*PROBLEM TO WORK ON*: Show each line of the data below that has the string "camera" in it.

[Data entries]
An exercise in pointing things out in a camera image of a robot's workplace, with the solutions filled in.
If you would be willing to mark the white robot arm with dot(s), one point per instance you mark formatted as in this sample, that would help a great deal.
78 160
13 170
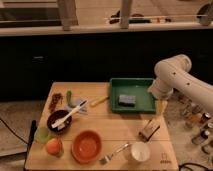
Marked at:
173 73

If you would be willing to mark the green cup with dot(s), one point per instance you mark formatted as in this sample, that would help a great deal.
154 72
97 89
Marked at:
41 135

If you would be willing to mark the blue grey sponge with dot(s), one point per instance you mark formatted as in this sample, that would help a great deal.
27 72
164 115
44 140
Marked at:
127 100

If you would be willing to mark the green plastic tray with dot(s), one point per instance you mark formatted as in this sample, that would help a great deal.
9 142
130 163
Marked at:
138 87

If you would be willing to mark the green pepper toy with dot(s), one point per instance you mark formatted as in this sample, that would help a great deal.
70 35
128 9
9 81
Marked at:
69 99

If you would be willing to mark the orange bowl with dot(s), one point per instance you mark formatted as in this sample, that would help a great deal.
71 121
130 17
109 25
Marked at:
86 146

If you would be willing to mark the white cup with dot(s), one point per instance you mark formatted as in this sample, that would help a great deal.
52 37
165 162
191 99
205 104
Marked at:
140 152

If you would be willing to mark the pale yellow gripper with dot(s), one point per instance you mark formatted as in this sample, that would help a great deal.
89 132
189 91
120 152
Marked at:
161 106

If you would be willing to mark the orange fruit toy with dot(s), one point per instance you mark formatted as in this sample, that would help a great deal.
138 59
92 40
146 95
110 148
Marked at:
54 147

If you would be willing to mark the brown dried food pile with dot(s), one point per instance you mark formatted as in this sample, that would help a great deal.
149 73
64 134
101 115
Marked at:
56 97

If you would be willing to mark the dark brown bowl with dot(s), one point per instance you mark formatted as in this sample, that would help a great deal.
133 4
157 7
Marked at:
57 116

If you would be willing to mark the spice jar rack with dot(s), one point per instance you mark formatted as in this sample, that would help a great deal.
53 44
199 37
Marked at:
201 122

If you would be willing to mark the silver fork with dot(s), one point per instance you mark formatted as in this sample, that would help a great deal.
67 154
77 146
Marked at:
107 158

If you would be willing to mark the brown wooden box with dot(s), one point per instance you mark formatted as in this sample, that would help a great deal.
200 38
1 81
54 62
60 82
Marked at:
149 130

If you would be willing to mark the white plastic spatula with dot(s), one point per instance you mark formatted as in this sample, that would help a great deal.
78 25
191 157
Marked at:
58 122

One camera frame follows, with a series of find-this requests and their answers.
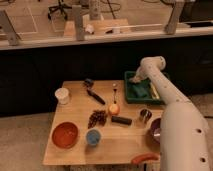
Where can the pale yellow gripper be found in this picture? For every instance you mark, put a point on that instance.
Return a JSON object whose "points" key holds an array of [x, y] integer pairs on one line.
{"points": [[140, 75]]}

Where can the light blue towel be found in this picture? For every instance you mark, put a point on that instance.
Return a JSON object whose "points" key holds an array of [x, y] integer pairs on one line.
{"points": [[135, 80]]}

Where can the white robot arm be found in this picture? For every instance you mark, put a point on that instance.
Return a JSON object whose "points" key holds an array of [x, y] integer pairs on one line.
{"points": [[183, 144]]}

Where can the green plastic tray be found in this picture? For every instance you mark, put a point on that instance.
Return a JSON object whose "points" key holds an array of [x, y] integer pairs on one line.
{"points": [[130, 96]]}

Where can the yellow banana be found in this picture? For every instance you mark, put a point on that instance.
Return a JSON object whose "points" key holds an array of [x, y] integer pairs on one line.
{"points": [[153, 91]]}

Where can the metal spoon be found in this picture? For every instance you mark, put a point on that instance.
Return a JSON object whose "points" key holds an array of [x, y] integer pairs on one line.
{"points": [[114, 94]]}

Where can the metal cup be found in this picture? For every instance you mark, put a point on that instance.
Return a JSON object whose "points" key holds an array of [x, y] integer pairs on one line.
{"points": [[145, 115]]}

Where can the orange peach fruit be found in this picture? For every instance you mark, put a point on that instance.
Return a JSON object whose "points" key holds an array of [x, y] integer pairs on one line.
{"points": [[114, 109]]}

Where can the black rectangular block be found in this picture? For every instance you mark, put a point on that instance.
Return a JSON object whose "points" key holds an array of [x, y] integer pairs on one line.
{"points": [[121, 120]]}

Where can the purple bowl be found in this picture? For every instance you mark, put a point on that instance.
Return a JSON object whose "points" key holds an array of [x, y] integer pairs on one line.
{"points": [[155, 129]]}

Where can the bunch of dark grapes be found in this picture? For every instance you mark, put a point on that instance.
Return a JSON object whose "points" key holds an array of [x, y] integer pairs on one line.
{"points": [[97, 117]]}

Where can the blue cup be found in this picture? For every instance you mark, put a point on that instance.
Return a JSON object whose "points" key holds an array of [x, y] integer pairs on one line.
{"points": [[93, 137]]}

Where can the white cup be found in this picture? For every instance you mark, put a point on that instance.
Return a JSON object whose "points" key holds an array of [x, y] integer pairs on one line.
{"points": [[62, 95]]}

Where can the red bowl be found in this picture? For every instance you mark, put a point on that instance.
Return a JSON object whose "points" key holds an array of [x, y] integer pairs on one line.
{"points": [[65, 135]]}

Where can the black office chair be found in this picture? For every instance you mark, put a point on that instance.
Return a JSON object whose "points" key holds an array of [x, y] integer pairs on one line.
{"points": [[61, 7]]}

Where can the black handled brush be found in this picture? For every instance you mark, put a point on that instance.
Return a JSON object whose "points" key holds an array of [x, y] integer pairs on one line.
{"points": [[88, 83]]}

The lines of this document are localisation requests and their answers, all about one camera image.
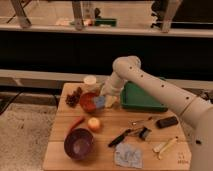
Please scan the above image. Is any blue sponge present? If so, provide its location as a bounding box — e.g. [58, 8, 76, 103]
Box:
[93, 96, 105, 109]

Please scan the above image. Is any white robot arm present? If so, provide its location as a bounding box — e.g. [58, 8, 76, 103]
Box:
[101, 56, 213, 171]

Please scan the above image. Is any red bowl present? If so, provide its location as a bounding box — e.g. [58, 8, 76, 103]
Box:
[79, 92, 100, 113]

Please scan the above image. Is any purple bowl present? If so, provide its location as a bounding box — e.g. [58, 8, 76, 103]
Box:
[64, 128, 94, 160]

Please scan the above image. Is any white lidded jar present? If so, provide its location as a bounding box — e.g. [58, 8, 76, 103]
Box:
[83, 75, 97, 92]

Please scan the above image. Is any green plastic tray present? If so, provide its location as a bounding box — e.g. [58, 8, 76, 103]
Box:
[120, 81, 168, 112]

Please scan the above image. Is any yellow red apple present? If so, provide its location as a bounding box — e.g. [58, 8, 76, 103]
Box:
[87, 117, 101, 132]

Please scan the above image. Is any orange carrot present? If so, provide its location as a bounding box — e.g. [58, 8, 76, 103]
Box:
[68, 116, 85, 134]

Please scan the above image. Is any dark grape bunch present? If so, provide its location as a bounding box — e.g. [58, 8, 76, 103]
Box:
[65, 87, 82, 107]

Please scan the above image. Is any wooden board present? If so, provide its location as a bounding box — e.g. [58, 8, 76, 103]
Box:
[43, 83, 191, 171]

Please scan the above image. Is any metal spoon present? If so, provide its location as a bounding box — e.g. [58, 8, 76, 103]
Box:
[131, 117, 153, 126]

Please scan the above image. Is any black binder clip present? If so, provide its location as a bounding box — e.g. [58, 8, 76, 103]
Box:
[138, 127, 151, 140]

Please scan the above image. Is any black rectangular block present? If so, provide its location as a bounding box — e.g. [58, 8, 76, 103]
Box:
[156, 116, 178, 129]

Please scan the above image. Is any blue patterned cloth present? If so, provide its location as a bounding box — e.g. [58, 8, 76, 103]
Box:
[114, 143, 142, 169]

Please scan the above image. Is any green box in background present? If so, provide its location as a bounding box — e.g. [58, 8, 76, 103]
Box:
[95, 18, 117, 27]

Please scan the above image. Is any yellow handled tool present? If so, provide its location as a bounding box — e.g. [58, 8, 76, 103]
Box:
[153, 137, 178, 160]

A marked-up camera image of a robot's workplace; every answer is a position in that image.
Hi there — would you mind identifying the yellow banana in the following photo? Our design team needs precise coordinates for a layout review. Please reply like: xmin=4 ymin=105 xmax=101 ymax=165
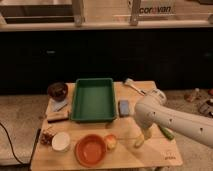
xmin=134 ymin=134 xmax=145 ymax=148

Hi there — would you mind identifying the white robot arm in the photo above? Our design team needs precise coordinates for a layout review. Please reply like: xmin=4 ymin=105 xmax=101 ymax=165
xmin=133 ymin=89 xmax=213 ymax=148

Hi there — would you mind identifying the red bowl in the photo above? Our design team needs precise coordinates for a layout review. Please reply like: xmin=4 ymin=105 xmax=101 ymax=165
xmin=75 ymin=134 xmax=107 ymax=168

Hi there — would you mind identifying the dark brown bowl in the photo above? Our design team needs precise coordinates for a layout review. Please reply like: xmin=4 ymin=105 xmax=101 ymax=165
xmin=47 ymin=82 xmax=68 ymax=102

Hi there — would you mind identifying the green cucumber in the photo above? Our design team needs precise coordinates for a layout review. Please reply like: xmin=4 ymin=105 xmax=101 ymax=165
xmin=158 ymin=126 xmax=174 ymax=141

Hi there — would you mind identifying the blue sponge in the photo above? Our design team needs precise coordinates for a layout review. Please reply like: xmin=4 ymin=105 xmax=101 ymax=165
xmin=118 ymin=100 xmax=130 ymax=117

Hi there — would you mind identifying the orange peach fruit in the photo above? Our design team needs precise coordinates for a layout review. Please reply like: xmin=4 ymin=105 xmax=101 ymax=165
xmin=104 ymin=134 xmax=117 ymax=150

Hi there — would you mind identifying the green plastic tray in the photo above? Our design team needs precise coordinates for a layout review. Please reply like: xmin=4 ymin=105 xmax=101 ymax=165
xmin=70 ymin=78 xmax=117 ymax=123

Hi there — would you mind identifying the white cup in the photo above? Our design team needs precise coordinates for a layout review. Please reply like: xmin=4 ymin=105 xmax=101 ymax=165
xmin=52 ymin=132 xmax=70 ymax=152

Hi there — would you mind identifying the wooden block brush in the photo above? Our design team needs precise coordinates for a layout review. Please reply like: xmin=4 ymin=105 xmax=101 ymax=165
xmin=47 ymin=112 xmax=69 ymax=123

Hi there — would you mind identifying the knife on cutting board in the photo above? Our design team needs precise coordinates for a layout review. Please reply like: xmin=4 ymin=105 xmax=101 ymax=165
xmin=52 ymin=102 xmax=67 ymax=112

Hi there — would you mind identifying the brown small toy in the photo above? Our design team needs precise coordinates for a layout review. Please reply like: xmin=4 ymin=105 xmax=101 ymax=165
xmin=40 ymin=132 xmax=53 ymax=145

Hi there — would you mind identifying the cardboard box with logo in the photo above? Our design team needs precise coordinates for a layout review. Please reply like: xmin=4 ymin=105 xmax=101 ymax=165
xmin=127 ymin=0 xmax=178 ymax=17

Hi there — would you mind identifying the black cable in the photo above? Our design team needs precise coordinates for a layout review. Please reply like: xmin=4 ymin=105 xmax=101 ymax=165
xmin=0 ymin=122 xmax=26 ymax=166

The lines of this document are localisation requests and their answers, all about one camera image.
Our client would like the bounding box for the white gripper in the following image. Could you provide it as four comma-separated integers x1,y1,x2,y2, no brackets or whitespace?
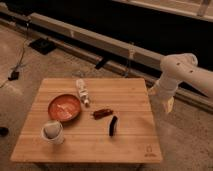
148,86,174,114

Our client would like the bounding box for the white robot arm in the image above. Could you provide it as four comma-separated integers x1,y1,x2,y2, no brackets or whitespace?
149,53,213,114

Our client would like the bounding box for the red-brown snack wrapper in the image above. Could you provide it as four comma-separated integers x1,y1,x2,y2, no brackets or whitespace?
92,109,113,120

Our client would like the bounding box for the wooden table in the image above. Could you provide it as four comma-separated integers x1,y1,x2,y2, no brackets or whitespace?
11,78,162,163

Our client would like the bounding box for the orange bowl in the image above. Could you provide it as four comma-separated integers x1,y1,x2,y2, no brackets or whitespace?
48,94,81,122

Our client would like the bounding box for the white cup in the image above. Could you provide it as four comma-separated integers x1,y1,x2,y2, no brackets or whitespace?
41,120,64,144

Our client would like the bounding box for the black floor plate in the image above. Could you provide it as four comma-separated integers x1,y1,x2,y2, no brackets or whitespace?
29,38,56,55

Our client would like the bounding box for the black floor bracket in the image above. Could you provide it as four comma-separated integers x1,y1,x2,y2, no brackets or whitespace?
95,57,109,70

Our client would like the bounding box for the black cable with plug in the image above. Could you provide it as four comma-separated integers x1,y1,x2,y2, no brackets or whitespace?
7,19,31,82

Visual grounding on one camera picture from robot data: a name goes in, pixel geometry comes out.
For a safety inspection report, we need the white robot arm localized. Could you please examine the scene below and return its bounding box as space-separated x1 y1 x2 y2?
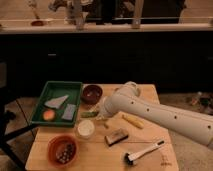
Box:
100 81 213 150

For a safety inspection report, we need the dark purple bowl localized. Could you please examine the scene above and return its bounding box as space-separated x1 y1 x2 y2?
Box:
81 85 103 105

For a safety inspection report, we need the orange bowl with contents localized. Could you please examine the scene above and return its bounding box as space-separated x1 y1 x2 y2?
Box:
47 135 78 169

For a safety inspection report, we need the grey square cloth piece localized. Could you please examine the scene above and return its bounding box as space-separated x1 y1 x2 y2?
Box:
62 104 76 120

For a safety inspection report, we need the black and tan block sponge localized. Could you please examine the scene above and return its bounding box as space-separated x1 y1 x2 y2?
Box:
105 129 129 146

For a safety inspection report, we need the green plastic tray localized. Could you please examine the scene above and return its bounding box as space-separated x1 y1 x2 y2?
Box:
31 81 82 127

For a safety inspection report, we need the grey triangular cloth piece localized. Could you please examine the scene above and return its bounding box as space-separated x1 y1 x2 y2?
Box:
44 95 68 109

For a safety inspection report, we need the orange peach fruit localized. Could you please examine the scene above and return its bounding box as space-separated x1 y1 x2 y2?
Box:
43 109 55 121

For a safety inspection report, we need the small red dish on counter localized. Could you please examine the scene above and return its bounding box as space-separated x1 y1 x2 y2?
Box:
31 20 44 26

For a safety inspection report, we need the white handled dish brush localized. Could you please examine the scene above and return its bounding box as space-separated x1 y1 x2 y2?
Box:
124 140 164 166

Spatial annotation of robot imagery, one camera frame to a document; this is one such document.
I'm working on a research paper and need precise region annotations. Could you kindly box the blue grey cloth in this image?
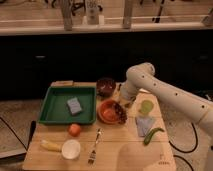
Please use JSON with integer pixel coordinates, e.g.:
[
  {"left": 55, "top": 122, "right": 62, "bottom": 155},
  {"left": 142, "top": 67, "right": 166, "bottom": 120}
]
[{"left": 135, "top": 117, "right": 155, "bottom": 137}]

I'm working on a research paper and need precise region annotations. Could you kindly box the black cable on floor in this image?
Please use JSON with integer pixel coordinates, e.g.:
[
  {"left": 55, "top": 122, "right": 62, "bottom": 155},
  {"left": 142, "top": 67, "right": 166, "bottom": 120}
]
[{"left": 168, "top": 123, "right": 199, "bottom": 171}]

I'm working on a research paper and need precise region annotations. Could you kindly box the blue sponge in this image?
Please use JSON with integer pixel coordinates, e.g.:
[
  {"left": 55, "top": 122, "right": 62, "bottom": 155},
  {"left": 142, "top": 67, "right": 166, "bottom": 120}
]
[{"left": 67, "top": 97, "right": 82, "bottom": 115}]

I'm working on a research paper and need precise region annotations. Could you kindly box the yellow corn cob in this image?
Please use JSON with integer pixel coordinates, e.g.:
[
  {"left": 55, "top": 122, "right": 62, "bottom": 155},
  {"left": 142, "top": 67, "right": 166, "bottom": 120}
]
[{"left": 41, "top": 140, "right": 61, "bottom": 152}]

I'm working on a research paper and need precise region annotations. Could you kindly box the dark red grape bunch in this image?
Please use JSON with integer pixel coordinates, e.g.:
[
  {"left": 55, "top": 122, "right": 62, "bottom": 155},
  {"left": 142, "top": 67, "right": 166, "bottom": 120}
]
[{"left": 113, "top": 103, "right": 127, "bottom": 124}]

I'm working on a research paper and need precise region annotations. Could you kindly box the red bowl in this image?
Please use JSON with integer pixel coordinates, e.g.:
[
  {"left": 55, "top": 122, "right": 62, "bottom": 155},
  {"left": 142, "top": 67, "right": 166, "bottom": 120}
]
[{"left": 97, "top": 99, "right": 119, "bottom": 124}]

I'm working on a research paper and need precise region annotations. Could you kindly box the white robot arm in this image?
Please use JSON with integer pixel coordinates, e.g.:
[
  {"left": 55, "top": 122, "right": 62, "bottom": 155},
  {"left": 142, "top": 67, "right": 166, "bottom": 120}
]
[{"left": 120, "top": 62, "right": 213, "bottom": 137}]

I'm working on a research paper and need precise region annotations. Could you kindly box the silver fork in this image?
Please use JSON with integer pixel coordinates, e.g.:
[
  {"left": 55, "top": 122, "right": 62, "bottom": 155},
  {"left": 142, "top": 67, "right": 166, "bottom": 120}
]
[{"left": 88, "top": 128, "right": 102, "bottom": 164}]

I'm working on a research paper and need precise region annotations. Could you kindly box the dark brown bowl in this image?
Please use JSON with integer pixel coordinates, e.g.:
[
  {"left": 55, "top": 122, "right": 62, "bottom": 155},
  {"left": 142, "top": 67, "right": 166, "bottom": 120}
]
[{"left": 96, "top": 77, "right": 116, "bottom": 97}]

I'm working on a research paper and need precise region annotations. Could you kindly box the white bowl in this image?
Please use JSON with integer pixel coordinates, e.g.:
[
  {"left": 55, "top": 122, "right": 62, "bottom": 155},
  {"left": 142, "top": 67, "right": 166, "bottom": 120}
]
[{"left": 62, "top": 139, "right": 81, "bottom": 159}]

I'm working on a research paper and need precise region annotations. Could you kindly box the green chili pepper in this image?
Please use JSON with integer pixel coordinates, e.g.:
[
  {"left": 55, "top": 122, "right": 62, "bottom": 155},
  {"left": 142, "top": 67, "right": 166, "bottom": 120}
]
[{"left": 143, "top": 127, "right": 165, "bottom": 146}]

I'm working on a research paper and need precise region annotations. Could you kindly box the green cup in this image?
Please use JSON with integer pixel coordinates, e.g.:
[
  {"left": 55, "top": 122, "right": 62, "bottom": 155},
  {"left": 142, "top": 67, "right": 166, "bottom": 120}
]
[{"left": 139, "top": 100, "right": 154, "bottom": 115}]

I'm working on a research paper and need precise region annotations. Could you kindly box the green plastic tray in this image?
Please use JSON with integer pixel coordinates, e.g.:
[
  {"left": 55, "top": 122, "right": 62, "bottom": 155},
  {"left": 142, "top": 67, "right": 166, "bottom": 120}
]
[{"left": 38, "top": 86, "right": 96, "bottom": 125}]

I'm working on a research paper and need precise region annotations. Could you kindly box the orange fruit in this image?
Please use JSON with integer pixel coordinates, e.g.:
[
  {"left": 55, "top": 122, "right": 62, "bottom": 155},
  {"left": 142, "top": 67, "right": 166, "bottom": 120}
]
[{"left": 68, "top": 124, "right": 81, "bottom": 137}]

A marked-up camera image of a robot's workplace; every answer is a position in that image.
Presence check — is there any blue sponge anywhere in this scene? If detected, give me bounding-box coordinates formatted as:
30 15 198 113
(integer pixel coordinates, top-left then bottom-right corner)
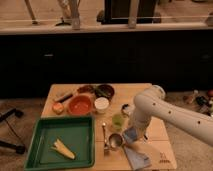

*ANSWER TO THIS EXERCISE*:
An exercise in pointing things out in a camera image of a robot's workplace, with the solutions filled in.
One camera frame follows, with a series of find-this requests and their answers.
The lines of this document are localisation requests and their answers, all about one camera image.
A marked-up camera image of a robot's workplace; every answer is a position in that image.
The lines of this document are localisation requests and their answers, all about one camera image.
Visual grounding on one camera picture from robot data: a name goes in, pixel geometry comes out.
Spatial annotation of robot imagery, one camera frame to a document; this is one such document.
A marked-up camera image of a robot's workplace; every answer is a position in that image.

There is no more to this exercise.